-- The task --
Give the number of lines in the listing that hold the word "clear". Write nothing but that number.

● ● ● ● ●

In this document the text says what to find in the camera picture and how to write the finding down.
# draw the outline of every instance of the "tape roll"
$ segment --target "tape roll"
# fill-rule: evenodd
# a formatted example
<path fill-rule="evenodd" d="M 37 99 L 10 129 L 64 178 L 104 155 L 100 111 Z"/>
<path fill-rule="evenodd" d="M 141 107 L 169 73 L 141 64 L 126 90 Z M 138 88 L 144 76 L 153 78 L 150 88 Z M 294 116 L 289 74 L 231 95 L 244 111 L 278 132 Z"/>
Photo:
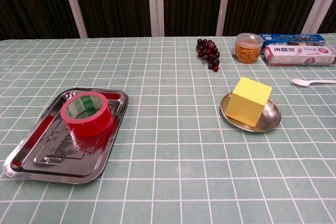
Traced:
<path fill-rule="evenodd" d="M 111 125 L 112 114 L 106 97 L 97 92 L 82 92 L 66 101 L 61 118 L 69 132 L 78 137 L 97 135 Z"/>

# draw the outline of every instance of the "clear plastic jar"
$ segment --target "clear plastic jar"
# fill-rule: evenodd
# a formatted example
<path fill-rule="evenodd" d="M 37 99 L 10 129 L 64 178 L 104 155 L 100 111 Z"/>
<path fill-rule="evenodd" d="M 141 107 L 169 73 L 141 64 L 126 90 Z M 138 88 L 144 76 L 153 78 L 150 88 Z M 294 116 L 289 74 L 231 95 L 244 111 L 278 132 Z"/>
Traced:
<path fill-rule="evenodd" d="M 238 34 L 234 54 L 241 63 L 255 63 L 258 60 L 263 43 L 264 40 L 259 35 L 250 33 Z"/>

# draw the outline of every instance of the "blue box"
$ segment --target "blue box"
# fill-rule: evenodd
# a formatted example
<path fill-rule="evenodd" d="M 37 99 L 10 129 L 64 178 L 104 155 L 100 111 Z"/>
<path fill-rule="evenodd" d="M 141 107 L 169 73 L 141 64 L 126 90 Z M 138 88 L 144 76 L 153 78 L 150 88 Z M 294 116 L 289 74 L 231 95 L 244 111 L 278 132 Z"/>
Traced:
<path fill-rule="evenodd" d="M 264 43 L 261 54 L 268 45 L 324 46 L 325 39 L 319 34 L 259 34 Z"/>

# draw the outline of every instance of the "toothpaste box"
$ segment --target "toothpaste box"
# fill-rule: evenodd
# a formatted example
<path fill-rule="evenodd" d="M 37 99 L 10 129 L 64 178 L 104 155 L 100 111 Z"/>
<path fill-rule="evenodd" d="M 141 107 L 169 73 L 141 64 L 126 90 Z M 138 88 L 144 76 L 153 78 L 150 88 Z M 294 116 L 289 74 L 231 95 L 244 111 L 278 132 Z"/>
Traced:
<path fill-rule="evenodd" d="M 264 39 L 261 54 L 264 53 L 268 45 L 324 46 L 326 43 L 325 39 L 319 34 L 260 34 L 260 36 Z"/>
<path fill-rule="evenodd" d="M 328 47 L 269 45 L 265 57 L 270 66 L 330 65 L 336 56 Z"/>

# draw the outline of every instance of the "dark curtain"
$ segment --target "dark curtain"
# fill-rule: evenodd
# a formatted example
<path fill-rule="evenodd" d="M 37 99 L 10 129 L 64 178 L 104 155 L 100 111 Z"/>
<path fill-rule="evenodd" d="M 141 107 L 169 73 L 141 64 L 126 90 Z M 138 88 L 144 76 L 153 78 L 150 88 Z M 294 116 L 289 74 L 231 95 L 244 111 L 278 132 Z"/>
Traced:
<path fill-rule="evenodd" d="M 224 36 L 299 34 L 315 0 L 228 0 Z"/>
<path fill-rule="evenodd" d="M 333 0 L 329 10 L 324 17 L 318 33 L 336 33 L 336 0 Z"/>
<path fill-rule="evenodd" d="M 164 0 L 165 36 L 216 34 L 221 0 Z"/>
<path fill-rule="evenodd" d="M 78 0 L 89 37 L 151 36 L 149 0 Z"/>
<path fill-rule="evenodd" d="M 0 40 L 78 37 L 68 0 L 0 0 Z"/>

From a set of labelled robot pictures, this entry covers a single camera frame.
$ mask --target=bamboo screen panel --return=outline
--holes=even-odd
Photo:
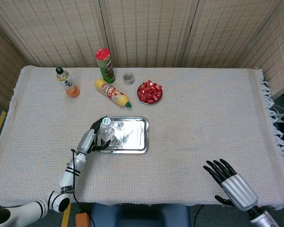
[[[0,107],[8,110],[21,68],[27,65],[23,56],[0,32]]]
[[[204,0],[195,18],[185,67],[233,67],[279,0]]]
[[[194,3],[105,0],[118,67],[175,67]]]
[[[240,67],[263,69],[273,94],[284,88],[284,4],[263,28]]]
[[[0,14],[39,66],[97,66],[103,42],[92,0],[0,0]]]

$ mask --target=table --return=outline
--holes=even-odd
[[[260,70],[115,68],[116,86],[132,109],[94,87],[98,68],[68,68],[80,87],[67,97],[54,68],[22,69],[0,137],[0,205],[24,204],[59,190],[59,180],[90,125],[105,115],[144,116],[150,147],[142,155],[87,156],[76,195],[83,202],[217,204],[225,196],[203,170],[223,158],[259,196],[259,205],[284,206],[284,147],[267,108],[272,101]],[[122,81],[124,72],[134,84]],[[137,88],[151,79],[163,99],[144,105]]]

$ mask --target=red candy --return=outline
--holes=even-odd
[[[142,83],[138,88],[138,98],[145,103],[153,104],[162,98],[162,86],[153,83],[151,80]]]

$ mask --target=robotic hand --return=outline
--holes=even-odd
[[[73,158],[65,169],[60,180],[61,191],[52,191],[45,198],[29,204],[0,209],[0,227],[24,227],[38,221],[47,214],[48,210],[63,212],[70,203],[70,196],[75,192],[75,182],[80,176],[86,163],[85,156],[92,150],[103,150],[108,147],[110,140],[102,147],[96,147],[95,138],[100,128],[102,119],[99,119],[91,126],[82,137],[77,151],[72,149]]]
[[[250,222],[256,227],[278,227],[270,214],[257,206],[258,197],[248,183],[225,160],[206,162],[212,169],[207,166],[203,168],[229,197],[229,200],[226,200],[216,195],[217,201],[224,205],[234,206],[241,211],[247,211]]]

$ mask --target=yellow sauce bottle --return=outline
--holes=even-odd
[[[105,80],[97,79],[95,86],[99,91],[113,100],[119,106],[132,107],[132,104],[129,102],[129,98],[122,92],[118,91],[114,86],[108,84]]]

● ● ● ● ●

-- Result of this exercise --
2